Authors’ conclusions

Available trials provided insufficient evidence to permit any conclusions about routine use of rPMS for people after stroke. Additional trials with large sample sizes are needed to provide robust evidence for rPMS after stroke.

Plain language summary

Repetitive peripheral magnetic stimulation for improving everyday activities in people after stroke

Review question
Is repetitive peripheral magnetic stimulation (rPMS) effective for improving daily activities in people after stroke?

Background
Stroke, the most common cause of disability, occurs when the blood supply to part of the brain is interrupted or reduced. Two types of stroke are known: ischaemic (due to lack of blood flow) and haemorrhagic (due to bleeding). Paralysis of the arm or leg after stroke causes problems with daily activities and functions, including eating, showering, dressing, and walking. People after stroke with hemiparesis require physical rehabilitation, that is, training of upper and lower limbs, exercise focused on activities of daily living, and fitting of appropriate walking aids (e.g. cane). However, effective treatments are currently limited. rPMS is a painless method of stimulation that has been used to try to improve movement in people with brain or nerve disorders.

Search date
The search is current to 7 January 2019.

Study characteristics
This is an update of the review published in 2017. We examined the evidence from four trials of rPMS (three individual RCTs and one cross‐over trial) involving a total of 139 participants.
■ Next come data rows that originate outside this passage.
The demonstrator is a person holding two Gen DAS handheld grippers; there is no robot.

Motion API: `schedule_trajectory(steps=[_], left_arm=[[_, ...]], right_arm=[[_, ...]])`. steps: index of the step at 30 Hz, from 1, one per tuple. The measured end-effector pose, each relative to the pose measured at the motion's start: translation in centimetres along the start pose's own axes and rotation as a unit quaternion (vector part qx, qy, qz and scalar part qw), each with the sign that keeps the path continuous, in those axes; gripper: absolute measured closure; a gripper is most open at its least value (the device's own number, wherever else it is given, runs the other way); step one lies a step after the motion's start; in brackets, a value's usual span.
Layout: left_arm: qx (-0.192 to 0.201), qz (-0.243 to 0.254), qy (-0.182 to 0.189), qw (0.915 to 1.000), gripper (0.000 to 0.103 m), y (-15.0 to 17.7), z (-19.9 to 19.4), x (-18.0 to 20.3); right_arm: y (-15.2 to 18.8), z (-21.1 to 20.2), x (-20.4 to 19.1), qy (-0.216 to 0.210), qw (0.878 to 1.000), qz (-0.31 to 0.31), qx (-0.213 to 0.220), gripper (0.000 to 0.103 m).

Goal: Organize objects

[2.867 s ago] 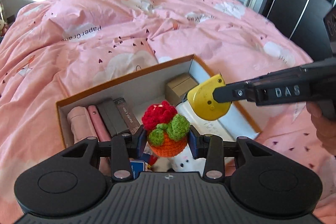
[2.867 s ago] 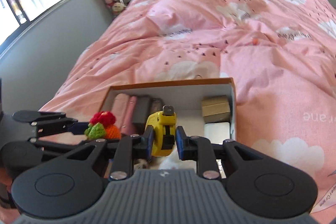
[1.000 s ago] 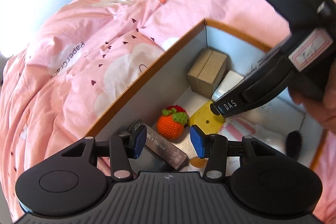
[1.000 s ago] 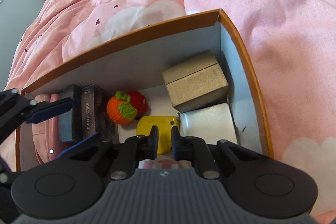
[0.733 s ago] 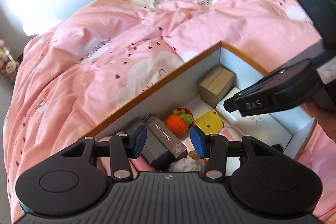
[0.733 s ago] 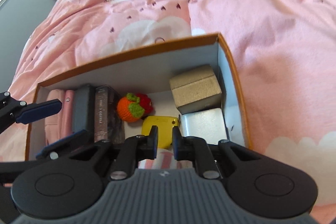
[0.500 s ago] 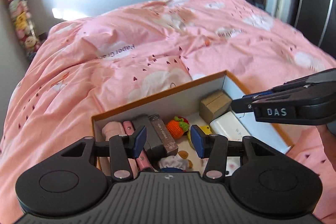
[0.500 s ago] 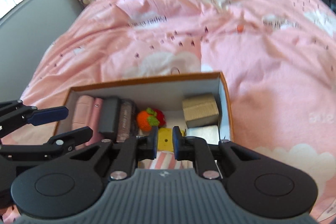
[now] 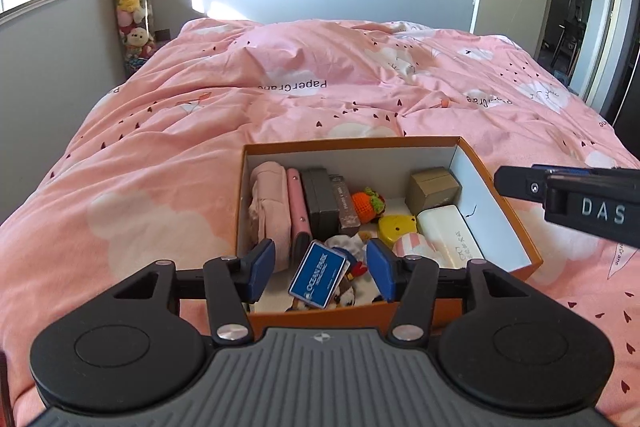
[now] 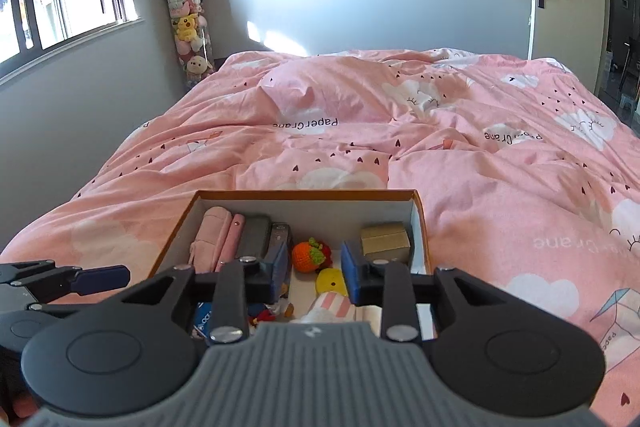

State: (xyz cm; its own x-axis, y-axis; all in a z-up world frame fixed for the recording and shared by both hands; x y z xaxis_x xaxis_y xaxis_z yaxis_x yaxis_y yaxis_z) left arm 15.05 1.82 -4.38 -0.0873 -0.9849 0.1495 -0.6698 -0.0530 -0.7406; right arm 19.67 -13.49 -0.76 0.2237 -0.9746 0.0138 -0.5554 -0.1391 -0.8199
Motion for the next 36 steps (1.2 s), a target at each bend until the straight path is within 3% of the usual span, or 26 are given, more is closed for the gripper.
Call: schedule_trajectory(steps=[5,13,16,27,36], left_arm=[[-0.002,-0.006,-0.006,1.0,0.036,1.4,-1.5,0.0],[-0.019,-0.03,-0.001,0.9994,0.033,3.3,-2.5,-0.5],[-0.025,-0.033,-0.004,0.9991,0.033,4.1,-2.4,-0.7],[-0.074,-0.041,-0.006,0.9964,0.03,6.5,-0.7,-0.6],[-0.087,-0.044,-0.005,0.9952,0.03,7.1,-0.7,-0.5]], right_arm=[[2.2,-1.7,-0.6,0.017,1.0,-0.01,0.008,0.068],[5.7,-2.7,-1.2,0.032,0.999,-0.035,-0.018,0.062],[6.6,-2.4,-0.9,0.044,0.998,-0.033,-0.035,0.05],[8.4,-1.4,0.1,0.06,0.995,-0.015,-0.073,0.045],[9.3,-0.9,-0.2,0.059,0.994,-0.021,-0.094,0.045]])
Point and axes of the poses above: each gripper's, at about its wrist camera, not at the fingertips, and z roughly the way its jaws point, x to its right, y to its underside, the point moved 8 cm from there along z, roughly the way its jaws point, and after that the axes turned 11 degrees about y, right-handed, at the moved point
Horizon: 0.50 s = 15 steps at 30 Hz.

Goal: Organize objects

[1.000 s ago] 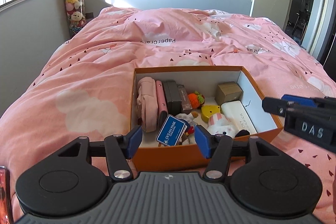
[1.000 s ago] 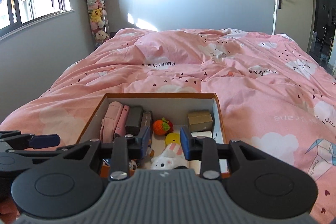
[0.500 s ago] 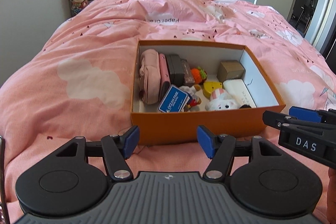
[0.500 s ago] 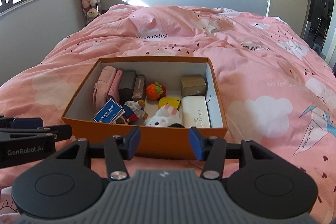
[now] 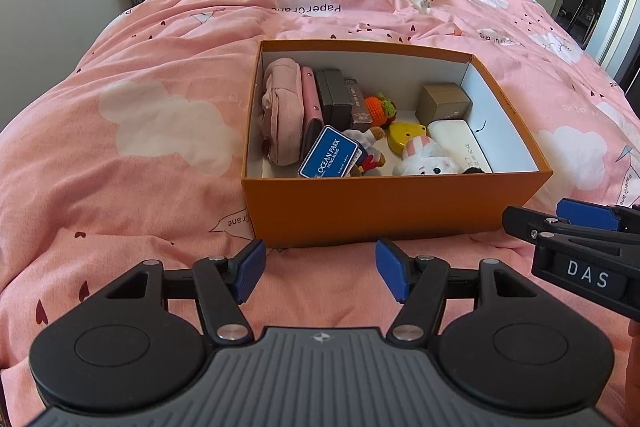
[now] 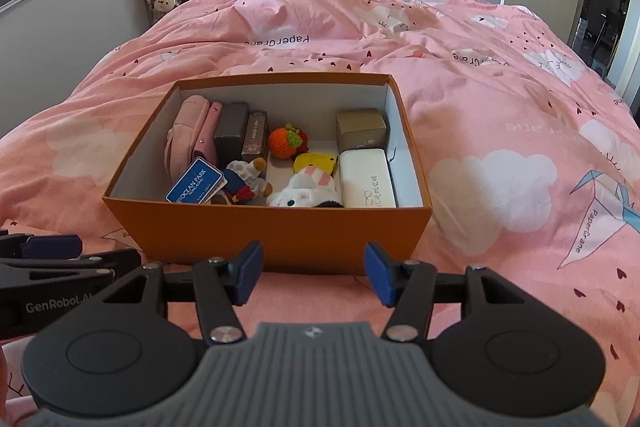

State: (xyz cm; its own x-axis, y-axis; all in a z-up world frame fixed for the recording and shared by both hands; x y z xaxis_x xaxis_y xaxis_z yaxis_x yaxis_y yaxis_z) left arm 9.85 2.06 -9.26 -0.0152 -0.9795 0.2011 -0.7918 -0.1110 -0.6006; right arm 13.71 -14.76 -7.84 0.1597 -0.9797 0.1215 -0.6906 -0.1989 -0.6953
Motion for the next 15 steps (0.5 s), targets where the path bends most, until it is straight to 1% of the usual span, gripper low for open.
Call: schedule_trajectory(steps=[8,9,10,12,15], left_arm=[[0.003,0.004,-0.009,0.9999,0.03,-0.17,-0.29,0.07],[0.003,0.003,-0.009,0.9999,0.03,-0.15,-0.3,0.08],[0.003,0.004,-0.01,0.9999,0.03,-0.15,-0.29,0.07],[0.002,0.004,-0.01,0.9999,0.03,-0.16,-0.29,0.09],[0.003,0.004,-0.01,0.9999,0.03,-0.17,-0.33,0.11]], right_arm=[[0.21,0.14,0.24,-0.002,1.0,0.006,-0.006,0.044],[0.26,0.17,0.24,-0.002,1.0,0.006,-0.007,0.043],[0.28,0.21,0.26,-0.003,1.0,0.006,-0.008,0.04],[0.27,0.18,0.25,-0.004,1.0,0.006,-0.008,0.037],[0.29,0.09,0.26,-0.004,1.0,0.005,-0.007,0.037]])
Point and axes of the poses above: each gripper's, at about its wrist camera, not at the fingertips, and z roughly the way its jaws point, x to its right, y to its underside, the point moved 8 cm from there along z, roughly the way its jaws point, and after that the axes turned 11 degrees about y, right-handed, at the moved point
Two studies compared rPMS against ‘sham’ stimulation (a very weak stimulation or a sound only). Two studies compared rPMS plus rehabilitation versus sham plus rehabilitation.

Key results
We found little evidence for the use of rPMS to improve activities of daily living, muscle strength, upper limb function, and spasticity (unusual stiffness of muscles) in people after stroke. Although one trial reported that rPMS reduced spasticity of the upper limb, the effect was small and remains unclear.

Quality of the evidence
We classified the quality of the evidence as low for improving activities of daily living, mainly because one study had a small sample size.

Authors’ conclusions
It remains unclear whether use of rPMS is useful for improving activities of daily living and functional ability in people after stroke. More trials involving larger numbers of participants are needed to determine the effects of rPMS.

Authors’ conclusions

Implications for practice

To date, evidence is still insufficient to allow generalisable conclusions about the effects of rPMS for people with stroke. Routine use of rPMS for stroke cannot be supported even by the results of this updated review.

Implications for research

We found more ongoing RCTs on this topic for this review than for the first review; these studies could involve larger numbers of participants and study findings could change known results on effects of rPMS and on quality of evidence in the future. Future studies with large sample sizes are needed to validate rPMS in people after stroke. In addition, the most optimal rPMS protocol (eligible participants, intensity, duration, and frequency) and long‐term effects of rPMS should be investigated for each outcome.